## What you should do
When you return the material, keep every line exactly as it is and omit the pictures.

## Data block
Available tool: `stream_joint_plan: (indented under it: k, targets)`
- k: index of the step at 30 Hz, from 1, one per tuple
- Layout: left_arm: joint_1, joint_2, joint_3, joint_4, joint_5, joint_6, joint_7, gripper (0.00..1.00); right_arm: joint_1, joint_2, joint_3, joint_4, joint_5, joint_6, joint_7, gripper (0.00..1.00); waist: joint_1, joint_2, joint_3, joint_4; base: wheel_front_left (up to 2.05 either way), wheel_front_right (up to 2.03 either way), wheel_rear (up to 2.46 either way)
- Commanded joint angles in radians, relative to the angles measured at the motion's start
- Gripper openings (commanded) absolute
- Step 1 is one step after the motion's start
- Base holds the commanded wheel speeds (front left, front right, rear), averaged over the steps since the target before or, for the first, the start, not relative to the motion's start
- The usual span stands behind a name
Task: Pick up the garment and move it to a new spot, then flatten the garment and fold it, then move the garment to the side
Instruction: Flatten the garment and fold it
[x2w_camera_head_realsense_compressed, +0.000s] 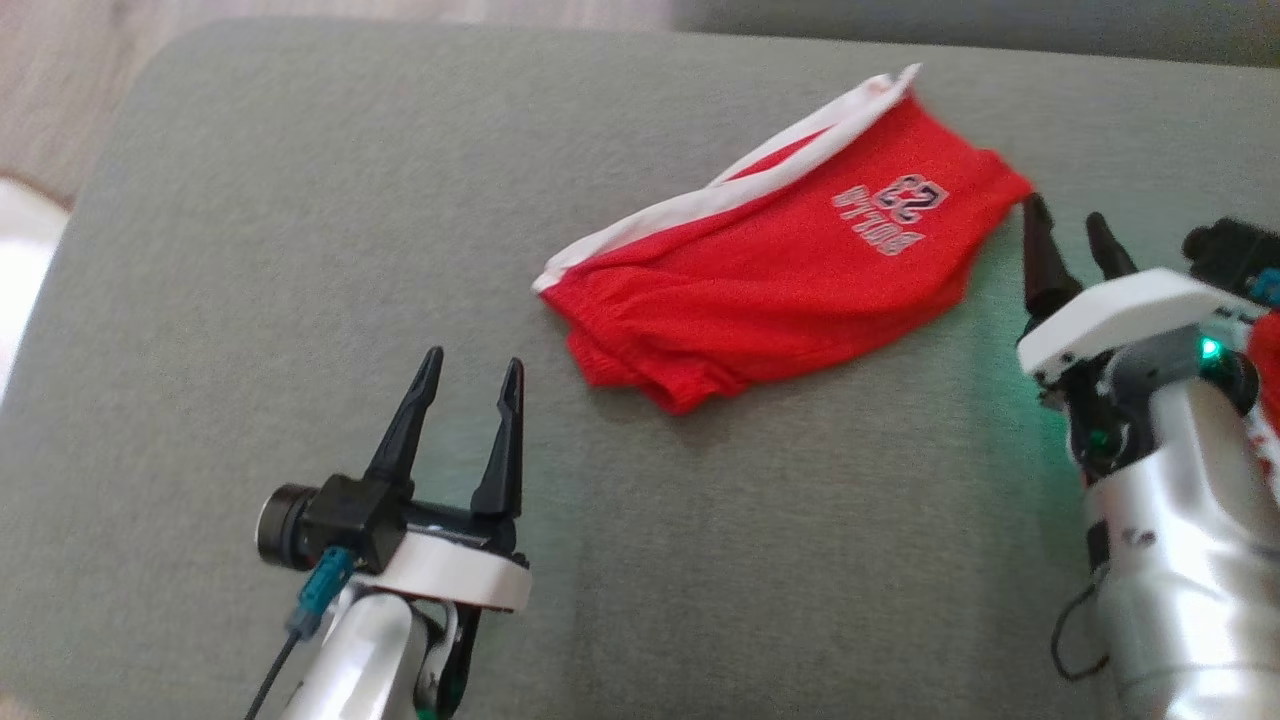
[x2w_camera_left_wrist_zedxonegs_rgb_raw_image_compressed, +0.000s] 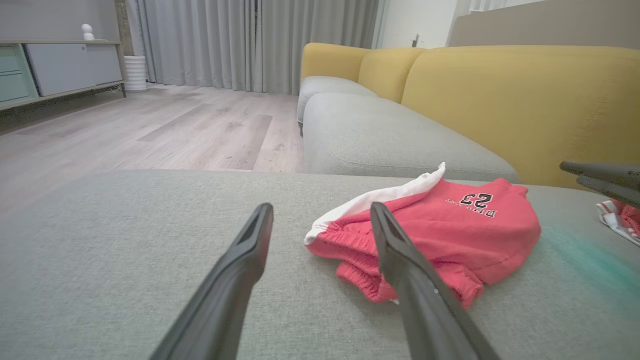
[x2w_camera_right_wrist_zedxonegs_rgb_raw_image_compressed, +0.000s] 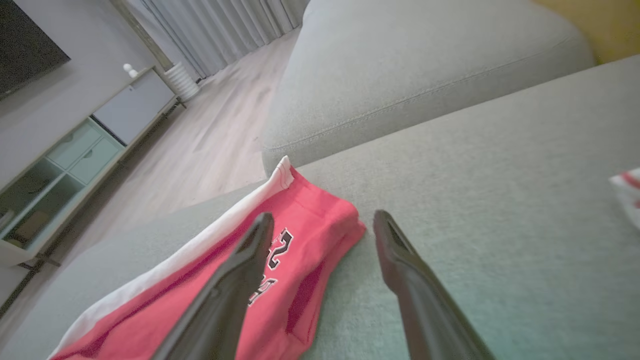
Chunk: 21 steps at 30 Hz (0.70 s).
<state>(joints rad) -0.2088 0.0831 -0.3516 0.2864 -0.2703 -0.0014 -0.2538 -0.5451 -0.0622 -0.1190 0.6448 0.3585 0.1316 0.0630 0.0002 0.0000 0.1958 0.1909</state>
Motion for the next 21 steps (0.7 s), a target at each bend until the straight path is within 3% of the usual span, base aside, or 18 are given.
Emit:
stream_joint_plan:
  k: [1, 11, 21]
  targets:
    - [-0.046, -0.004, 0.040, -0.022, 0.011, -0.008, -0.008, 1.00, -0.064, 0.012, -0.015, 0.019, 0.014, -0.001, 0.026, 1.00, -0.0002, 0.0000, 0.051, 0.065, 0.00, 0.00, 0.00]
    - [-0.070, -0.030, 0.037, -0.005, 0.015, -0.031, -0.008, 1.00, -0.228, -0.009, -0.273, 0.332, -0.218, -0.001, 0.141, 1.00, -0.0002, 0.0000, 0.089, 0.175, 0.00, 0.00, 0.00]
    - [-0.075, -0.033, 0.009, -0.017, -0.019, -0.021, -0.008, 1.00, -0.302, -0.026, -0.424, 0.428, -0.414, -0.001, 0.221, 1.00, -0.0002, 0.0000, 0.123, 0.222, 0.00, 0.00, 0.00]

## Answer box
Available tool: `stream_joint_plan: (indented under it: k, targets)`
- k: index of the step at 30 Hz, from 1, one per tuple
- Layout: left_arm: joint_1, joint_2, joint_3, joint_4, joint_5, joint_6, joint_7, gripper (0.00..1.00); right_arm: joint_1, joint_2, joint_3, joint_4, joint_5, joint_6, joint_7, gripper (0.00..1.00); waist: joint_1, joint_2, joint_3, joint_4; base: wheel_front_left (up to 2.05 either way), wheel_front_right (up to 2.03 either way), wheel_rear (up to 2.46 either way)
- Commanded joint angles in radians, relative to the angles measured at the motion's start
- Gripper openings (commanded) absolute
- Step 1 is one step after the motion's start
- Base holds the commanded wheel speeds (front left, front right, rear), averaged over the steps since the target before or, for the first, the start, not relative to the motion's start
- The usual span stands behind a name
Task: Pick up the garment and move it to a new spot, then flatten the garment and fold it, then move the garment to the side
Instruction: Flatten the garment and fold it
[x2w_camera_head_realsense_compressed, +0.000s] 
[x2w_camera_left_wrist_zedxonegs_rgb_raw_image_compressed, +0.000s] 
[x2w_camera_right_wrist_zedxonegs_rgb_raw_image_compressed, +0.000s] 
Chunk: 21 steps at 30 Hz (0.70 s).
<state>(joints rad) -0.2088 0.0831 -0.3516 0.2864 -0.2703 -0.0014 -0.2538 -0.5451 -0.0622 -0.1190 0.6448 0.3585 0.1316 0.0630 0.0002 0.0000 0.1958 0.1909</state>
Motion for the next 21 steps (0.7 s), a target at each bend until the straight path is within 3% of the usual span, base aside, or 18 are given.
Emit:
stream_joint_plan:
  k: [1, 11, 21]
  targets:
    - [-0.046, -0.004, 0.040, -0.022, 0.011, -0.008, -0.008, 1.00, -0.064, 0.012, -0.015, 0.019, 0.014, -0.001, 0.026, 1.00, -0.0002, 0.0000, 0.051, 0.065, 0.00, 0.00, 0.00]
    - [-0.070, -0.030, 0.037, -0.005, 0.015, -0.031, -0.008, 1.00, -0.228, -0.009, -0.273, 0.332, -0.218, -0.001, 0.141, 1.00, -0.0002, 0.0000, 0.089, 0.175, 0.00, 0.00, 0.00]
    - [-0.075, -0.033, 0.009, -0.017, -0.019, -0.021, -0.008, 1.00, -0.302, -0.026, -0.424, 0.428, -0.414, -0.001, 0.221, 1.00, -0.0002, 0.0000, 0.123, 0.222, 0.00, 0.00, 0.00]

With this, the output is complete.